In two steps, he has me in his arms, and I hug him so tightly that if he was smaller or weaker, I might well break his ribs. He will never look like other men, but I adore him exactly as he is.
“Do you hate that I’m a witch? You must be wary of mystic powers.”
He lifts a shoulder in a half-shrug, not letting go of me. “I suspect only a witch could’ve saved me, and you would never hurt me.”
True, though I would burn down the world to protect him. Once we leave here, I’ll look for a mentor, someone to teach me how to use this power responsibly. But I doubt he’s ready to talk about our departure yet, and it’s best to winter within stout walls. I stretch up to kiss his chin.
“Do you have any clue why the ritual went wrong?” Idly I reach up to fondle his horns, and he lets me, deep in thought.
“Nothing certain. But . . . there were always legends in my family about how there might be frost giant blood in our line. And the baroness said something about an unusual reaction to the demon blood . . . I’m glad that I’m still me mostly, on the inside, instead of being used and discarded like a pair of old shoes.”
“Me too.”
“Do you have more questions?”
I nod, stroking his hair. “Just one. How did they end up like that?”
“They grew overconfident. With a beast like me on leash, who could stand against them? They brought a warlock in and used him as a jester. He fell in love with one of the ladies-in-waiting, and the baron . . . took her. To the bone room. The poor devil fought for the woman he loved to his last breath, and as he perished, he invoked a po
werful curse.”
“Used his own life to fuel it,” I say with a shiver.

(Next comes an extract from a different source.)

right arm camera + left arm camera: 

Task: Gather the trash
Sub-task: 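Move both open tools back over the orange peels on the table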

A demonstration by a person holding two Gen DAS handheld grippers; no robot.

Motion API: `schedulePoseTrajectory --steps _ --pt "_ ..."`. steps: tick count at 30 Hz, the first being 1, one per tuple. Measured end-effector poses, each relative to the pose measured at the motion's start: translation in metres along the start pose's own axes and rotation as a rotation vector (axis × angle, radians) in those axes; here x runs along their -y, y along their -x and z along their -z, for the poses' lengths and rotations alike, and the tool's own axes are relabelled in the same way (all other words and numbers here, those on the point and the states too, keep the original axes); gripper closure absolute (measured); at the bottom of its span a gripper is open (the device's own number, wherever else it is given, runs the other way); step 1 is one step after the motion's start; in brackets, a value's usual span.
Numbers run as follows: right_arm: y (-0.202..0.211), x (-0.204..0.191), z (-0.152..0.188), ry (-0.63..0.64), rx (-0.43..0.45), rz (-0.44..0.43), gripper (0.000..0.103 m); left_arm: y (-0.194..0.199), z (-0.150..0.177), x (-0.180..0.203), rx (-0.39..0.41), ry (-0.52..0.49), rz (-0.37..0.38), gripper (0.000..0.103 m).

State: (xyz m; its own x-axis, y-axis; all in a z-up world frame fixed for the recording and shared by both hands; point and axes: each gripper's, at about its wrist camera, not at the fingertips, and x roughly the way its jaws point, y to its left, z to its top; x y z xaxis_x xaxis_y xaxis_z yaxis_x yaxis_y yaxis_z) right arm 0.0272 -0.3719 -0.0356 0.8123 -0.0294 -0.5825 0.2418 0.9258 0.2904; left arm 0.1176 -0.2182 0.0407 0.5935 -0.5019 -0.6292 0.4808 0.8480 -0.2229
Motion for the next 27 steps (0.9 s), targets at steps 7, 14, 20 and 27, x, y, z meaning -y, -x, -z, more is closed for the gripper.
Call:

“You’d know about that more than me.”
“I wonder . . .” That magical curse might have been the adhesive, collecting the energy of those who died. It might be why I sensed a secondary force trying to guide me, though nothing so organized or intelligent as the baron and baroness.
“What?”
“I’ve sensed a presence here. It seemed to be helping me, pushing me in the right direction. Could that be related to the warlock who died? Do you remember his name?”
“Cradock,” he answers at once. “I think he’s still in the bone room.”
“We should help them all rest now.” Though I have no intention of living here forever, it still feels like the right thing to do.
The next day, Njål and I descend to the bone room. Quietly I absorb the scene, seeing it with different eyes—the woman in green being dragged from the party and the man in harlequin garb gazing at her as he died. Theirs is a love story without a happy ending, and in my heart, I want to believe Cradock guided me because he hoped for a different resolution to our tale. Thank you, I mouth.
Then I set to work with Njål as we haul the bones, terrible and grisly work. It’s warm enough that the snow is starting to melt. Outside the walls, we level the earth and build a cairn. Njål seems to find it exhilarating, working in the fresh air. For me, it’s merely exhausting, but I’m not sorry as we finish up at the end of the day.
“We should say a few words,” Njål murmurs. “Have funeral rites changed? They used to say a prayer to Frigga.”
Some things are the same, but it’s fun to tease him. “We all worship trees now. Please close your eyes as I recite the litany of the alder.”
He pauses, as if he’s waiting for me to begin, then his eyes narrow. “You’re making a game of me,” he accuses.
“A little. Feel free to speak the old prayer for the dead if you remember it.”